EXERCISE BRIEF:
From the listing below, retype exactly the line holding "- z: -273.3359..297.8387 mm", the line holding "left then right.", and the lines between them; skip everything else.

SOURCE DATA START

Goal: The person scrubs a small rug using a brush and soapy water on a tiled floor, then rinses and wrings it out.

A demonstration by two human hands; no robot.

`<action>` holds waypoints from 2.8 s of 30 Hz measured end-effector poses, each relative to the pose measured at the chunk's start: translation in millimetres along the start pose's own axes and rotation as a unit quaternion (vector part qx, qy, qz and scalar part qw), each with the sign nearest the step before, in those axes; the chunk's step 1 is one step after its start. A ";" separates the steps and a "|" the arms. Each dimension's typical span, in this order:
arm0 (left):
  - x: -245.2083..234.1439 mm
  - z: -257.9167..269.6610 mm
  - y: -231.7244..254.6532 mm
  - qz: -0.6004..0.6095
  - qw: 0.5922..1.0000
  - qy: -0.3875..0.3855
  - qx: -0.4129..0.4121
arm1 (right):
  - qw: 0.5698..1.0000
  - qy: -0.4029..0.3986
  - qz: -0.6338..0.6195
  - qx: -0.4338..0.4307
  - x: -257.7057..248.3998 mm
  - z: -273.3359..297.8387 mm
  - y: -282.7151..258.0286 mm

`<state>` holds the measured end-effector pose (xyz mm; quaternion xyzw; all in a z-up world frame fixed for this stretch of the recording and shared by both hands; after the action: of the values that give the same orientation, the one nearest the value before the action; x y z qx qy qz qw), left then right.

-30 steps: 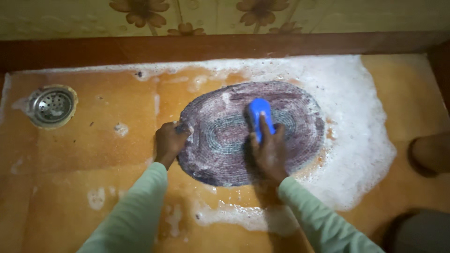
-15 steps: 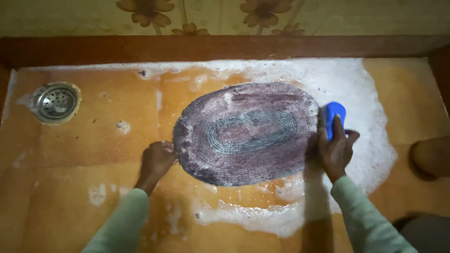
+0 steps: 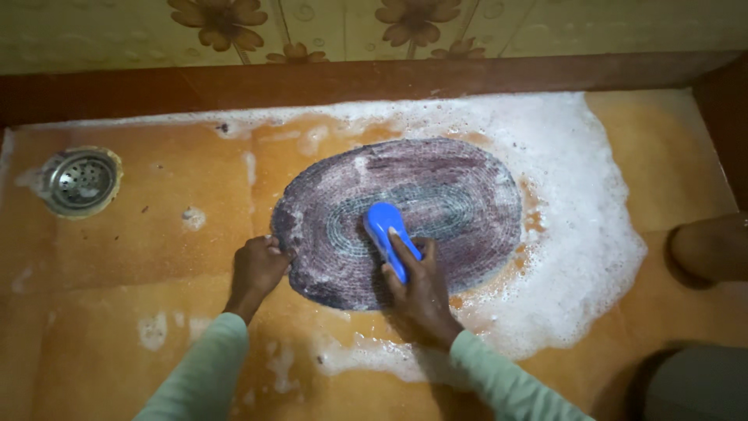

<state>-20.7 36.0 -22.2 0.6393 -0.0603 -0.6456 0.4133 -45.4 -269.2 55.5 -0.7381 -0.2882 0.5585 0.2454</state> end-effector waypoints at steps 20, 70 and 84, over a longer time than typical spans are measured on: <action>-6.7 16.4 26.3 0.014 0.995 0.036 0.090 | 0.997 0.026 0.031 0.064 -8.9 30.1 -46.2; -7.6 16.7 9.4 0.029 0.994 0.097 0.032 | 0.972 -0.134 0.190 0.015 -35.3 -6.4 45.3; -4.9 30.9 27.4 0.153 0.981 0.106 0.046 | 0.995 -0.058 0.071 0.048 -26.1 -21.5 44.6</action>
<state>-36.0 7.2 3.7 0.7057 -0.1432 -0.5001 0.4811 -23.4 -320.2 48.3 -0.7102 -0.2217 0.6297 0.2234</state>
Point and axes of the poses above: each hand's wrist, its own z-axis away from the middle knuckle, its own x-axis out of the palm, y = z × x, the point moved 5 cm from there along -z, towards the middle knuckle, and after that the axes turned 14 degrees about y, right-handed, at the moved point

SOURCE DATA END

RESULT:
  - z: -273.3359..297.8387 mm
  - y: -282.7151..258.0286 mm

`<state>` holds the measured end-effector pose (xyz mm; quaternion xyzw; all in a z-up world frame fixed for this stretch of the recording and shared by both hands; after the action: of the values that give the same orientation, the one nearest the value before the action; x y z qx qy qz qw), left then right.

Nothing more is required for this exercise.